> **Exercise aim**
Search the records for the string "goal", then copy each line that has it.

Stored records:
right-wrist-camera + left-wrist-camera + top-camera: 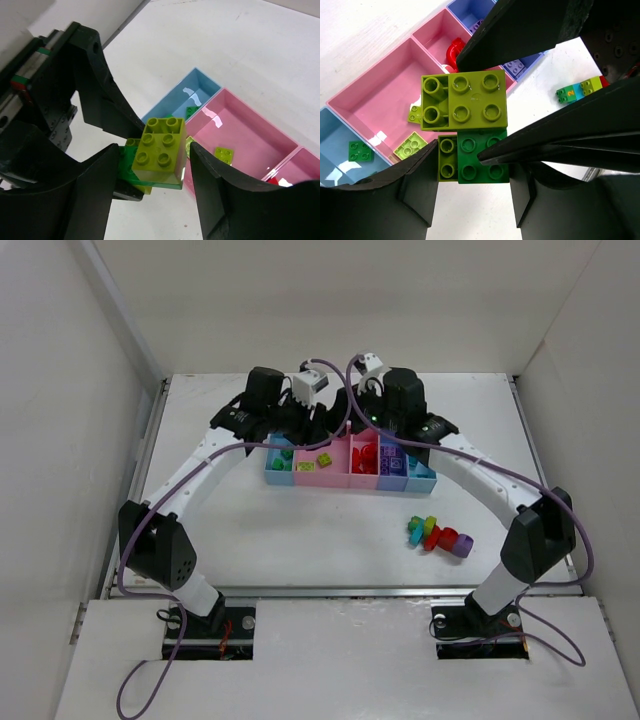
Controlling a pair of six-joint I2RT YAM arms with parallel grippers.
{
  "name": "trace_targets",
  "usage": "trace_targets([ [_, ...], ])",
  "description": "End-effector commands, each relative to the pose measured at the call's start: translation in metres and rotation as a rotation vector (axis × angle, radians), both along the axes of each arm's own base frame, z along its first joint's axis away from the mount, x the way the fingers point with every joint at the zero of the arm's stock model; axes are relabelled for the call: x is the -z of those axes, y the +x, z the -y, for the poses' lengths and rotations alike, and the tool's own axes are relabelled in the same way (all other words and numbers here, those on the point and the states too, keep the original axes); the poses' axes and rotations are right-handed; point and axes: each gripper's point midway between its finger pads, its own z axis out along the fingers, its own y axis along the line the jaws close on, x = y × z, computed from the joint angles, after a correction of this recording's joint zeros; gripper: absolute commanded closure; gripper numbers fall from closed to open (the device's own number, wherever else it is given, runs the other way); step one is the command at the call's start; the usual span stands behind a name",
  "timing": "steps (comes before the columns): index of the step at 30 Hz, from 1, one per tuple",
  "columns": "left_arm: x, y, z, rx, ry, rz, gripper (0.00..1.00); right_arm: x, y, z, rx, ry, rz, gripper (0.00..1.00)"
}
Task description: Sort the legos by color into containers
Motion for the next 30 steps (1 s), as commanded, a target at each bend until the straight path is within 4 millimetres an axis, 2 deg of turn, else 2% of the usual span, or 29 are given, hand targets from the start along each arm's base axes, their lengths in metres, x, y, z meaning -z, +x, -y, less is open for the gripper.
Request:
trace_targets([
  [1, -0.039, 0.019, 0.004, -0.015, -0.084, 0.107, 1.0, 0.015, -0.011, -0.015, -0.077, -0.009, -0.012, 0.35],
  [3, -0.044, 0.019, 0.006, -0.007, -0.092, 0.114, 1.0, 0.02, -0.009, -0.016, -0.077, -0.014, -0.02, 0.35],
  [5, -0.044, 0.019, 0.006, -0.007, -0.092, 0.114, 1.0, 0.02, -0.009, -0.016, -0.077, -0.014, -0.02, 0.45],
  [6, -0.044, 0.019, 0.006, -0.007, -0.092, 0.114, 1.0, 0.02, -0.009, -0.016, -0.079, -0.02, -0.011, 0.52],
  [7, -0.044, 0.019, 0.006, -0.007, -0.092, 0.114, 1.0, 0.02, -0.007, -0.015, -0.068, -0.023, -0.01, 0.68],
  [12, -0.034, 0.016, 0.004, -0.003, -0.076, 0.096, 1.0, 0.013, 0.0, -0.01, -0.019, -0.024, 0.013, 0.95],
  [13, -0.024, 0.014, 0.002, 0.011, -0.051, 0.094, 1.0, 0.004, 0.001, -0.008, -0.008, -0.017, 0.029, 0.98],
  [14, -0.014, 0.012, -0.003, 0.003, -0.025, 0.089, 1.0, 0.004, 0.003, -0.007, 0.004, -0.019, 0.031, 1.0],
  [16, 0.008, 0.008, -0.012, -0.012, 0.026, 0.068, 1.0, -0.006, 0.013, 0.0, 0.049, -0.015, 0.053, 1.0],
  [17, 0.031, 0.001, -0.02, -0.008, 0.08, 0.044, 1.0, -0.006, 0.012, 0.0, 0.054, -0.001, 0.036, 1.0],
  [19, 0.053, -0.009, -0.029, 0.003, 0.132, 0.014, 1.0, -0.022, 0.027, 0.011, 0.095, 0.045, 0.063, 1.0],
  [21, 0.081, -0.02, -0.042, 0.005, 0.203, -0.022, 1.0, -0.033, 0.032, 0.013, 0.1, 0.082, 0.077, 1.0],
  [24, 0.098, -0.027, -0.052, -0.018, 0.244, -0.049, 1.0, -0.021, 0.037, 0.003, 0.069, 0.082, 0.045, 1.0],
  [26, 0.095, -0.026, -0.053, -0.027, 0.242, -0.031, 1.0, -0.01, 0.04, -0.003, 0.046, 0.074, 0.024, 1.0],
  [28, 0.093, -0.025, -0.055, -0.038, 0.246, -0.016, 1.0, 0.025, 0.051, -0.006, 0.046, 0.041, -0.035, 1.0],
  [30, 0.091, -0.024, -0.058, -0.052, 0.254, -0.004, 1.0, 0.054, 0.05, -0.013, -0.007, 0.024, -0.117, 1.0],
])
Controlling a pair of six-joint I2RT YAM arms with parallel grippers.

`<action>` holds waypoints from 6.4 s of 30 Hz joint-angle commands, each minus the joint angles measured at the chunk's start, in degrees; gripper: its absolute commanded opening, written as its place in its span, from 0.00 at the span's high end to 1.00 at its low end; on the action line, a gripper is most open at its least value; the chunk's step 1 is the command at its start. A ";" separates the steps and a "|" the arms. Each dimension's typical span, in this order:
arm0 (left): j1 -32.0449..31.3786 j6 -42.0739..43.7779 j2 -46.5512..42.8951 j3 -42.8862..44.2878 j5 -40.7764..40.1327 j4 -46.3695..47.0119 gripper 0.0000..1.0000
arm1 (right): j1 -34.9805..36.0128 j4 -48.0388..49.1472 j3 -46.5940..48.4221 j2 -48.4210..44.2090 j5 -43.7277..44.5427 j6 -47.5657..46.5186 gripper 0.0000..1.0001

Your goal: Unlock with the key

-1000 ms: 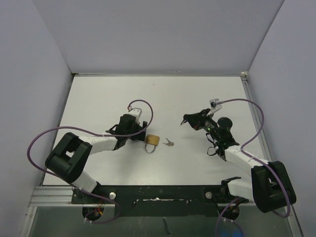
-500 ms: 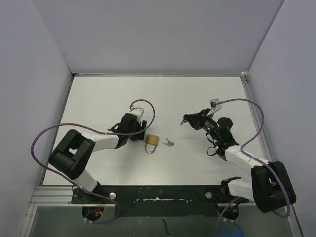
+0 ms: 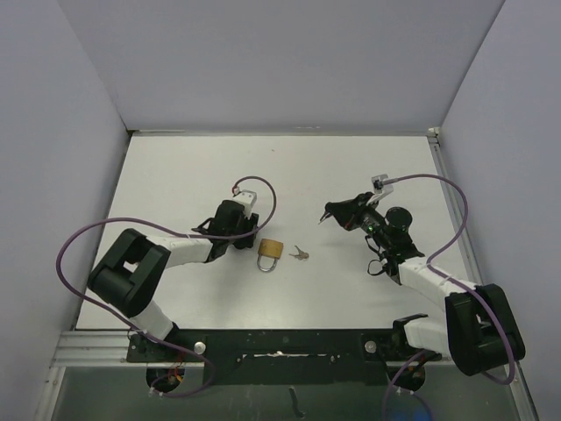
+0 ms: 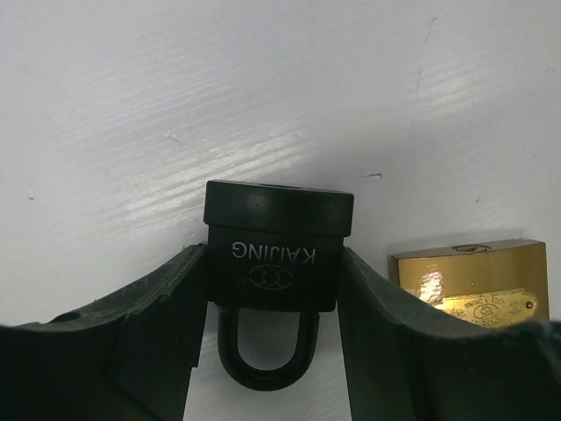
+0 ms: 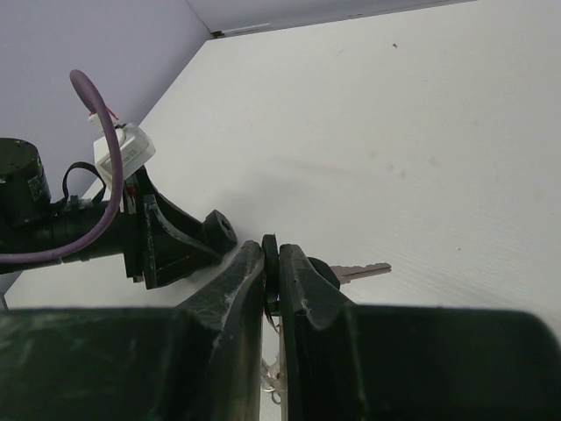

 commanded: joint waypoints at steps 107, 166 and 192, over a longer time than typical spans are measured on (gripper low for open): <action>-8.84 26.23 -0.36 -9.82 31.66 75.33 1.00 | 19.14 19.88 -3.94 -11.77 15.57 -18.69 1.00; -8.82 19.67 3.81 -6.40 33.22 75.33 1.00 | 18.82 40.26 -9.12 1.33 14.64 -16.80 1.00; -10.46 21.32 1.43 -5.69 28.40 75.33 1.00 | 19.17 31.21 -7.79 0.49 21.19 -10.66 1.00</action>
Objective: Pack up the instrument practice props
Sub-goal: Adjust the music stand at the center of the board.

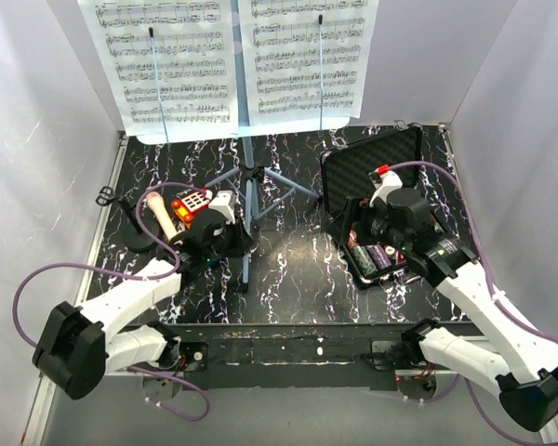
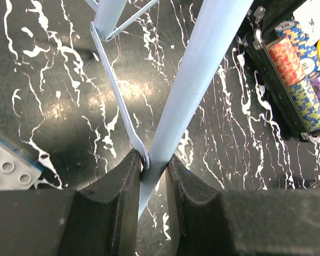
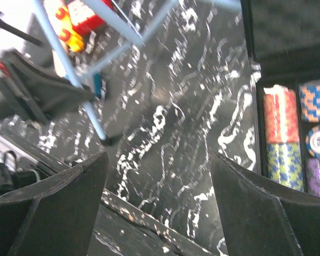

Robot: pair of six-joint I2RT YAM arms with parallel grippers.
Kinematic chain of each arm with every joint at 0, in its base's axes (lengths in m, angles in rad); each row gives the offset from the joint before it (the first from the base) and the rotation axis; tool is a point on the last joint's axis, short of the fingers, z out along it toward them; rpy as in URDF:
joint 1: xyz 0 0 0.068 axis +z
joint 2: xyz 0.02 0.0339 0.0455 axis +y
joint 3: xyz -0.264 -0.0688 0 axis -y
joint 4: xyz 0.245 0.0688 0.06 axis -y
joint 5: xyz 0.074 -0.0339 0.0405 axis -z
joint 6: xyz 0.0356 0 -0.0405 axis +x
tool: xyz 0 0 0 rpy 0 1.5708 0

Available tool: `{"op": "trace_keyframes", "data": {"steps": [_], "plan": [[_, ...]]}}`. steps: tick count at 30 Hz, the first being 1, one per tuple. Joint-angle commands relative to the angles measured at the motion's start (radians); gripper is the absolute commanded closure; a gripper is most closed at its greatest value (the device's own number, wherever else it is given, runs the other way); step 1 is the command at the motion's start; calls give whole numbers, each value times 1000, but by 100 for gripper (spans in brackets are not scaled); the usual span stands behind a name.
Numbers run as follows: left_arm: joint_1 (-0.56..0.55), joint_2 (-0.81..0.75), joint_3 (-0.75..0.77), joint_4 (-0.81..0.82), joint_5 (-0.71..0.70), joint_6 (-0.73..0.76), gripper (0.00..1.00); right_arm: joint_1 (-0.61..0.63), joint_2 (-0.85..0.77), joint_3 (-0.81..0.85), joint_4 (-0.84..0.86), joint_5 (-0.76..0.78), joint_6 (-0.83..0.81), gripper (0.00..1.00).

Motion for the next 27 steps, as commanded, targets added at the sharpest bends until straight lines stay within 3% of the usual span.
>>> {"op": "trace_keyframes", "data": {"steps": [1, 12, 13, 16, 18, 21, 27], "plan": [[-13, -121, -11, -2, 61, -50, 100, 3, -33, 104, 101, -31, -13, 15], [-9, -224, -42, -108, 0, -4, 100, 4, -125, 172, 64, -44, -111, 14], [-13, -227, -39, -105, 0, 1, 94, 3, -136, 181, 53, -39, -121, 14], [-13, -215, -12, -95, -34, 12, 57, 3, -171, 205, 23, -4, -134, 14], [-13, -200, 13, -83, -35, 21, 46, 1, -194, 219, 17, 8, -133, 11], [-13, -183, 57, -71, -28, 38, 39, 3, -219, 253, 10, 24, -113, 9], [-13, -217, 113, 1, 32, 42, 39, 0, -257, 325, 79, 87, -137, 8]]}}
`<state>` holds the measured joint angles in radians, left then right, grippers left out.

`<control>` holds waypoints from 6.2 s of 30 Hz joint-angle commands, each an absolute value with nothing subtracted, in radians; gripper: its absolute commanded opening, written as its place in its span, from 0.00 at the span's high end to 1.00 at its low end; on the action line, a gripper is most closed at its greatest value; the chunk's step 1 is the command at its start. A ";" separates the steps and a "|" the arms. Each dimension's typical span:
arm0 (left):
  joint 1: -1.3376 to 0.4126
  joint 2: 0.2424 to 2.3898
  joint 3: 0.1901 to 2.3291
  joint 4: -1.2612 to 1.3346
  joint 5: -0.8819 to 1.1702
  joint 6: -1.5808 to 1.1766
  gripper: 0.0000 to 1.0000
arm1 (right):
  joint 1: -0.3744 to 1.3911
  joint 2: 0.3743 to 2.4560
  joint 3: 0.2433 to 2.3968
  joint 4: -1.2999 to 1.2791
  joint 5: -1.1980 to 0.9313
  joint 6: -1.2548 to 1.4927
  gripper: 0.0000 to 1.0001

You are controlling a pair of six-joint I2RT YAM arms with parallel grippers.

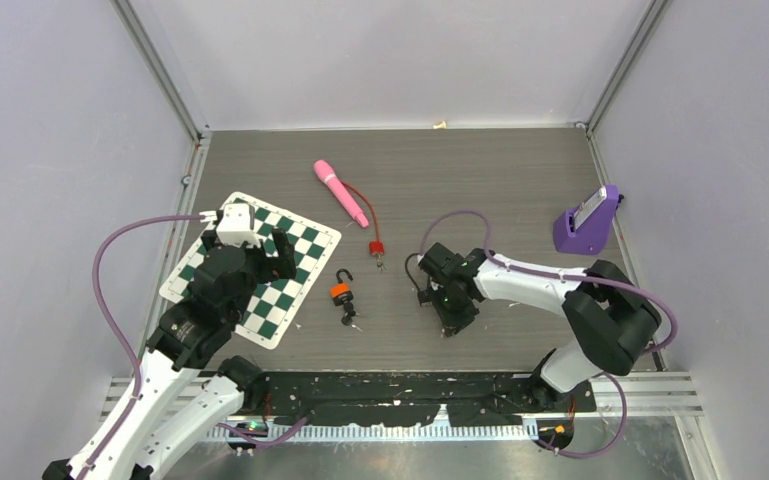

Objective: Unlock with the key

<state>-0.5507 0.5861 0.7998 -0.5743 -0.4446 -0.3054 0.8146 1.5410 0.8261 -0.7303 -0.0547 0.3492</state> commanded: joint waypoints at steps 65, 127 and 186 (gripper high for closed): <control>-0.555 0.562 0.791 -0.498 -0.345 -0.262 0.01 | 0.871 1.762 1.079 -0.760 -0.032 -0.206 0.84; -0.634 0.958 0.499 0.151 0.375 -1.484 0.44 | 1.074 1.149 0.545 0.563 0.029 0.181 0.95; -0.707 0.792 0.674 -0.234 0.056 -1.137 0.92 | 1.391 1.423 0.561 0.955 0.579 -0.180 0.92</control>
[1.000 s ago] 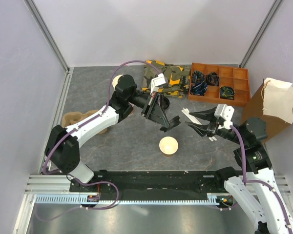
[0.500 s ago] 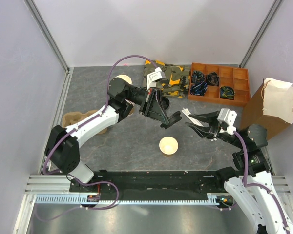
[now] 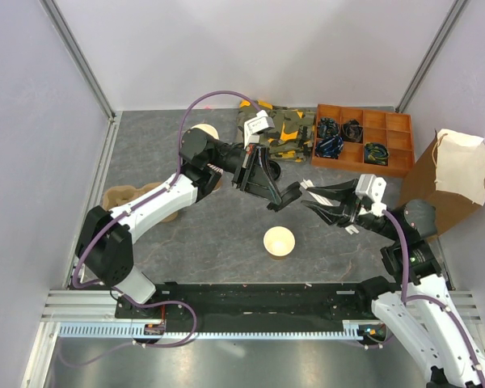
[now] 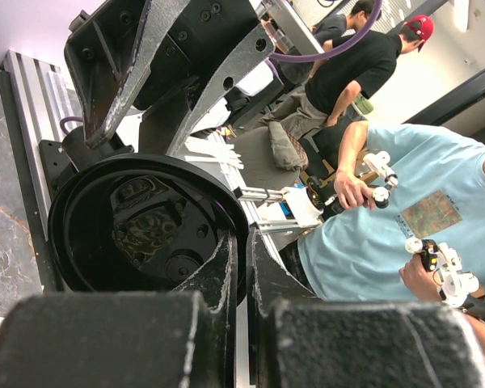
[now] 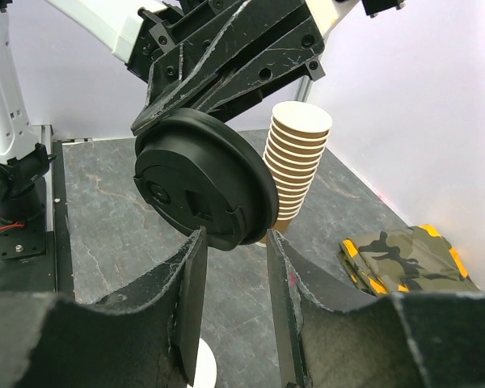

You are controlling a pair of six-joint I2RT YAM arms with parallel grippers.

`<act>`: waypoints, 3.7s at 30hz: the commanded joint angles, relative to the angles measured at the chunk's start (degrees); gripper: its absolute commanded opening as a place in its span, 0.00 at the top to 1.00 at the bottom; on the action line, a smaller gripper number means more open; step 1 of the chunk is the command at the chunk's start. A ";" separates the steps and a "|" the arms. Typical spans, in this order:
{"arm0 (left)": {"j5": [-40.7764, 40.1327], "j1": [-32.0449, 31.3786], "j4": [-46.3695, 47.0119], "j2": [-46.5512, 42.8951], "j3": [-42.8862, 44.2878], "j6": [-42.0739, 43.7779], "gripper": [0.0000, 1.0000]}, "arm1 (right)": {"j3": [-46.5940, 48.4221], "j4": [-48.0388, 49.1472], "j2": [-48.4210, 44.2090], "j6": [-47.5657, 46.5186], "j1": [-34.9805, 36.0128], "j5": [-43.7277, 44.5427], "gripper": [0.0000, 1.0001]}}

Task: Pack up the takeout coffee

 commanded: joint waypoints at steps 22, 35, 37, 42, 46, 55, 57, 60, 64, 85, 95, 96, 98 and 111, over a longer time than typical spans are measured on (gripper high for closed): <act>-0.86 0.02 1.67 -0.13 1.04 -1.51 0.98 | 2.86 0.38 3.63 -3.90 6.65 6.57 0.90; -2.01 0.81 -4.91 -1.79 -0.71 2.52 0.45 | 4.35 -5.25 3.19 -4.87 6.83 8.06 1.00; -2.18 1.78 -7.98 -2.32 -0.98 4.80 0.36 | 4.61 -6.30 2.66 -5.05 6.74 8.59 1.00; -6.38 4.50 -44.46 -5.57 5.13 31.90 0.11 | 5.23 -10.69 1.17 -4.96 6.83 9.47 1.00; -22.43 5.56 -74.16 -5.75 16.50 55.87 0.06 | 5.49 -13.07 0.99 -3.65 6.74 10.96 1.00; -59.87 7.58 -76.66 -17.41 18.63 77.74 0.00 | 9.26 -25.33 4.32 0.75 6.83 16.41 1.00; -66.13 7.32 -75.33 -19.54 16.78 86.35 0.00 | 12.51 -32.62 8.18 0.75 6.83 17.37 1.00; -77.31 5.74 -73.56 -23.23 13.53 94.44 0.00 | 17.26 -41.95 13.99 -0.91 6.74 20.01 1.00; -78.22 2.05 -72.07 -30.78 2.14 111.02 0.00 | 20.78 -50.05 16.98 -4.07 6.74 19.41 1.00; -69.34 -15.88 -67.50 -47.59 -22.51 76.82 0.02 | 34.59 -72.40 41.33 -12.26 7.71 12.10 1.00; -69.60 -11.86 -68.63 -47.93 -27.61 63.12 0.08 | 35.81 -70.46 47.48 -6.98 15.17 23.42 1.00; -68.72 -10.80 -69.34 -48.46 -28.57 61.09 0.07 | 36.95 -70.47 48.44 -7.07 15.44 24.31 1.00; -62.35 -6.16 -69.43 -49.77 -29.98 54.95 0.04 | 38.10 -71.08 49.41 -7.07 16.49 26.42 1.00; -55.18 6.26 -62.22 -52.06 -36.31 50.43 0.00 | 47.67 -80.30 60.84 -11.02 21.07 30.12 1.00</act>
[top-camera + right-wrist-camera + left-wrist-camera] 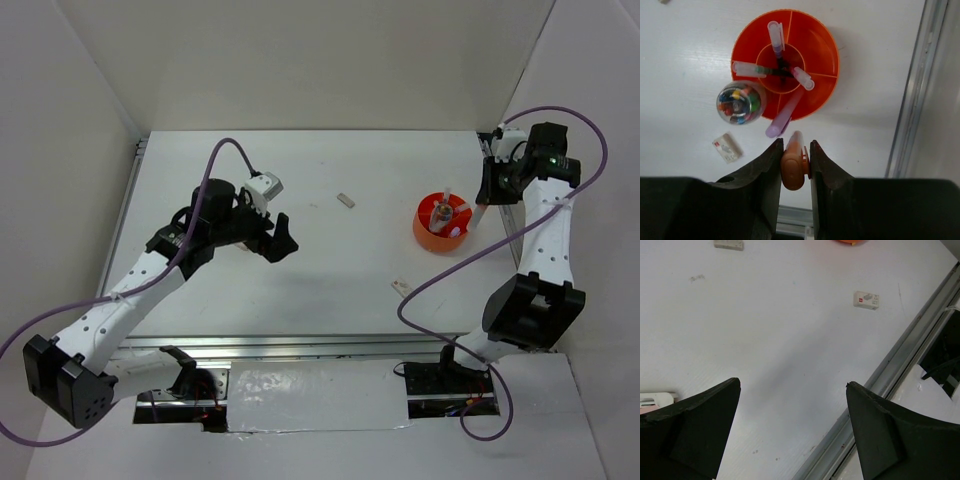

> **Written answer**
Your goal: Unlock with the key
Sub-goal: Adjust the music stand at the center of the board.

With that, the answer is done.